6話 終わりの9人③
長い説明パートになりますが、お付き合い下さいませ。
「苦しい……」
「助けて……」
「どうして置いてったの……」
暗闇の中、声が聞こえる……
声のする方へ顔を向けると、暗闇の中クラウンが五人の子供達の生首を持ってケタケタと嗤っていた……
「うわぁッッッ!!!」
恐怖と驚きで飛び起きたソラは汗をビッショリかいてベットの上にいた。どうやら部屋へ着くや否や倒れ込むように眠ってしまったらしい……
「……ソラ?……大丈夫?」
声が聞こえた方を見ると、そこにはダイチが座りながら心配そうな顔でこちらを見ていた。
「…………ダイチ。」
少し安心した声で呟くが声は少し震えていて、目からは涙が流れていた。その様子を見て、ダイチはソラをそっと抱き締めながら優しく声をかける。
「嫌な夢、見ちゃったんだよね……。僕も同じだよ。怖い夢見て不安になっちゃったからソラの部屋に来たんだ……。心配だね、怖かったね、悲しいね……。」
自分を抱き締めたその手も震えていて、声を押し殺して泣くダイチを見てソラは声を出して泣いた…

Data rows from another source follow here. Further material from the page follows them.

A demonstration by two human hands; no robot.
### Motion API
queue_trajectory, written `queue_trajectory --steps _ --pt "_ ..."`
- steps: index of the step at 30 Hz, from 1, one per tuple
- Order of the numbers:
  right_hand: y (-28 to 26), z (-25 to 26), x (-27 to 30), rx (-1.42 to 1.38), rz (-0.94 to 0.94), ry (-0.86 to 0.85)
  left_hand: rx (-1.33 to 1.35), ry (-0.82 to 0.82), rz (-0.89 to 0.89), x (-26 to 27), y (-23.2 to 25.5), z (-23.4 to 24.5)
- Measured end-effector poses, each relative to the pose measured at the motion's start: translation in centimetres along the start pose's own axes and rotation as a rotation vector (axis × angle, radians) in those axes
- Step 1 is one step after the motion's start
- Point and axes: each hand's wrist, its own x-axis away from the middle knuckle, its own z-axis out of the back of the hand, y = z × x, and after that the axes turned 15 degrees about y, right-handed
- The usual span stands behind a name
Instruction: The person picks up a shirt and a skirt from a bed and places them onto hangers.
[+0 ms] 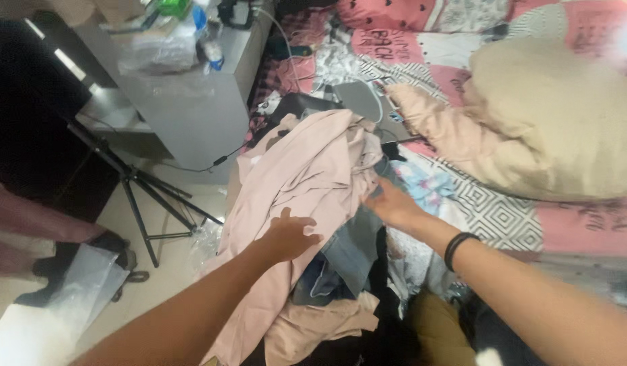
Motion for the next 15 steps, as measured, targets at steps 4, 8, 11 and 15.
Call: queue_trajectory --steps 4,8,11,15 --pt "2.1 -3.9 -1.8 -0.015 0.020 -0.077 0.055 -0.183 0.189 -0.9 -3.1 -5.2" --pt "3.2 -7.5 -4.8 0.111 0.033 -0.096 0.078 -0.266 0.173 -1.1 -4.9 -9.9" --pt "4.4 -9.7 -6.2 -0.030 -0.076 -0.184 0.217 -0.187 0.201 -0.7 -5.6 -12.6" --pt "6.4 -12.2 -7.8 -0.109 -0.167 -0.197 0.287 -0.031 0.197 -0.3 -6.4 -13.6"
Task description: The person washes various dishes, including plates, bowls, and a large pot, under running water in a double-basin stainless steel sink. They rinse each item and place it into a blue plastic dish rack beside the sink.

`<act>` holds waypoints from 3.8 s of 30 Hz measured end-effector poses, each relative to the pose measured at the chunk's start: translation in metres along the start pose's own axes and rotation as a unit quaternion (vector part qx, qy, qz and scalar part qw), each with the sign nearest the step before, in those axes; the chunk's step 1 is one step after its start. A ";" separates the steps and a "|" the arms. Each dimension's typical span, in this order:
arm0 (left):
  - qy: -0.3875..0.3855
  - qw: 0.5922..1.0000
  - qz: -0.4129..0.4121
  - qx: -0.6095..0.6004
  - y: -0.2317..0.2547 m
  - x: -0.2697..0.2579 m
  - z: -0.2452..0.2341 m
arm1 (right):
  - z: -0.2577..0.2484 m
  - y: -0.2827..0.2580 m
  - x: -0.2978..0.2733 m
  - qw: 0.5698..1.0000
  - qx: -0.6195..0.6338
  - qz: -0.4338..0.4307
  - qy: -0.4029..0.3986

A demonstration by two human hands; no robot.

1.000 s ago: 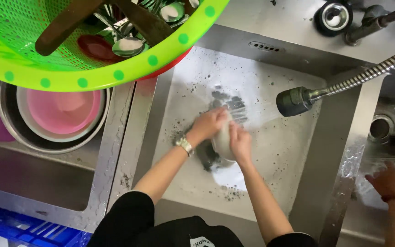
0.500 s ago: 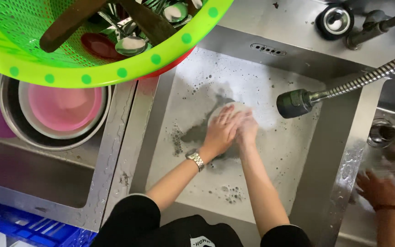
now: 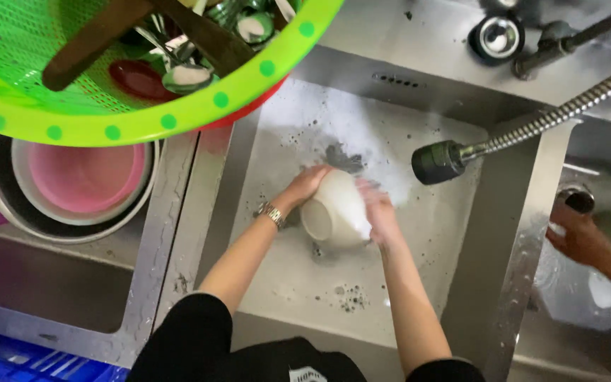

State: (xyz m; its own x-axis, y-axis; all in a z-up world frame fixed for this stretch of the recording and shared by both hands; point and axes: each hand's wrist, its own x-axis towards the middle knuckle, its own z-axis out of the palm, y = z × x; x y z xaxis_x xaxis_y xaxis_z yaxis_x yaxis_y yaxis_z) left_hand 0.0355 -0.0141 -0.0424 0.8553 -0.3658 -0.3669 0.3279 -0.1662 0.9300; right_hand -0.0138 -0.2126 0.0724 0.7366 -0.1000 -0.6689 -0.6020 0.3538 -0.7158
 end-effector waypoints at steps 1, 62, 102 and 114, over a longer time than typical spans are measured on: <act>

陽が沈みかけ空が赤く染まった頃にスーザンに呼ばれ、四人はクロノスの部屋へと向かった。
四人はクロノスに促され部屋のソファに腰かける。腰かけた四人は部屋の中にいるクロノスとゼクサス以外に二人……知らない人がいる事に少し緊張した。
クロノスはロッキングチェアの様な椅子に座ると、ハッとした様子で口を開いた……
「おぉ……すまんかったね!彼らはラックとガラハド、ゼクサスと同じこの国の聖騎士じゃよ……あと三人いるんじゃが少しばかり忙しそうでのぅ……。」
ラックと呼ばれた少し軽そうな雰囲気の男はニコニコしながら軽く挨拶をした……
ガラハドと呼ばれた体格の良い男は大きな声で仰々しく挨拶をする。ゼクサスはというと、両腕を組んで壁にもたれ掛かりなが素知らぬ顔で目を瞑っていた。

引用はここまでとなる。